İkinci Dünya Savaşı yıllarında dış kaynaklara daha fazla yönlenilmiştir. Altın ve döviz stoklarında büyük oranda bir artış sağlanmıştır. Bu miktar bazı kaynaklara göre kesin olmamakla birlikte 330 milyon TL civarındadır. Altın ve döviz rezervlerindeki bu artışın en önemli nedeni dış kredilerdir. 1938-1945 yılları arasında, 127 milyon doları ekonomik kredi ve 187 milyon doları askeri kredi ve hibe olmak üzere toplam 314 milyon dolar kredi sağlanmıştır.

Özellikle İkinci Dünya Savaşı’nın ilk yıllarında savaşan ülkelerin Türkiye’yi kendi yanlarına çekmek için sağladıkları dış krediler şöyle özetlenebilir. İngiltere’den 1939-1940 yıllarında yapılan anlaşmalarla 49.5 milyon sterlin(yaklaşık 240 milyon dolar), kredi temin edilmiştir. Bunun 17 milyon sterlini ticari kredi, 29.5 milyon sterlini askeri kredi idi. 1940 yılında Fransa’dan 1.5 milyon sterlin bir ticari kredi sağlandı. Bununla Fransa’ya birikmiş olan borçlarımız tasfiye edildi. 1942 yılında Almanya’dan 45 milyon TL kredi sağlandı.6

Türkiye İkinci Dünya Savaşı süresince, bir yandan dış ticaret fazlası ve dış kredilerle altın ve döviz rezervlerini, diğer yandan da alınan krediler nedeniyle dış borç

4 M. Singer, The Economic Advance of Turkey 1938-1960, , s.15 5 Hüseyin Şahin, a.g.e., s.87

stoklarını artırmıştır.1938 yılında Türkiye’nin toplam konsolide dış borçları 236 milyon dolar civarında iken, 1945 yılı sonunda bu rakam 439 milyon dolara yükselmişti.7

Ancak, iktisadi gelişme göstergeleri bakımından bir kesinti dönemi olarak nitelendirilebilecek olan,1940-1945 yılları, 1946’da Türkiye’yi iktisat politikaları, dünya içindeki konumu ve siyasi yapısı bakımından tamamen farklı bir gelişme doğrultusunda yöneltecek yeni güç dengelerinin kurulmasına yol açan önemli bir kuluçka dönemi olarak da görülebilir.
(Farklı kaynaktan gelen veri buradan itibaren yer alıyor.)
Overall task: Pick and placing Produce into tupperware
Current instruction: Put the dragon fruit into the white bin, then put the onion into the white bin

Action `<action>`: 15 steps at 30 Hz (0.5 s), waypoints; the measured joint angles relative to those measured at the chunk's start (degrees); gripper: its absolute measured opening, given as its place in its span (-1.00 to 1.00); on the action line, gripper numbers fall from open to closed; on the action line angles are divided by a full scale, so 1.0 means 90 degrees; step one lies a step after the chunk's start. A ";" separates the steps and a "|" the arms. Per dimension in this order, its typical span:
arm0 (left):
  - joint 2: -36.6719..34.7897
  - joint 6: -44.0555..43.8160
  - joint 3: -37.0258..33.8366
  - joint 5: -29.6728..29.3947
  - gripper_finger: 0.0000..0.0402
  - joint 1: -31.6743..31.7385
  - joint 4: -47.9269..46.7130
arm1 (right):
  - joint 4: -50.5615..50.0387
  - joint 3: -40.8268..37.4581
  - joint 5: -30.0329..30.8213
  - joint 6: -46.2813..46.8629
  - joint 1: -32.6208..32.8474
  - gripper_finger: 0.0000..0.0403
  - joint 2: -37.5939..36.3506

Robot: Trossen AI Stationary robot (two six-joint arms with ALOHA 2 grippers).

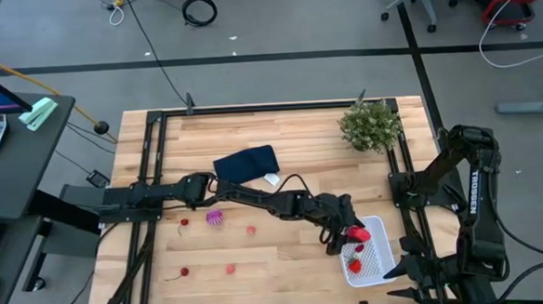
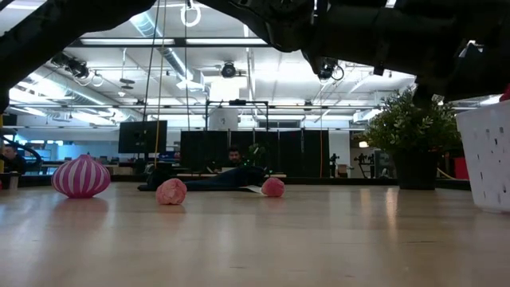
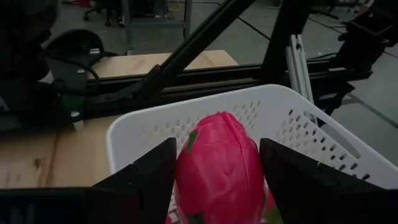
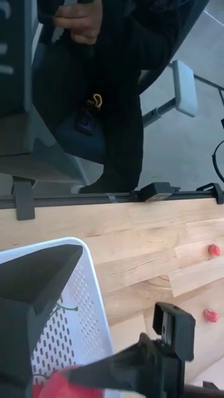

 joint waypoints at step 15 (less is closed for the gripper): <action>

Savaş döneminin önceki ve sonraki dönemler arasında bir köprü işlevi gördüğü ve bu bakımdan bir süreklilik gösterdiği de söylenebilir. Gerçekten 1930-1939 yıllarının müdahaleci-devletçi politikaları ve bu dönemin sonunda gözlenen bazı eğilimler savaş yıllarının iktisadi politikalarını ve onların sonuçlarını biçimlendirmiştir. Daha da önemlisi, 1940 sonrasının darlık koşullarının bir yandan mevcut sınıf yapısıyla, öte yandan siyasi kadrolara ve yüksek bürokrasiye çok geniş yetkiler veren iktisat politikalarıyla birleşmesi, bu dönemde gelir dağılımında fevkalede önemli değişikliklere yol açmış ve bu dönüşümler savaş sonunun ekonomik, sosyal ve siyasi gelişmelerini büyük ölçüde biçimlendirmiştir.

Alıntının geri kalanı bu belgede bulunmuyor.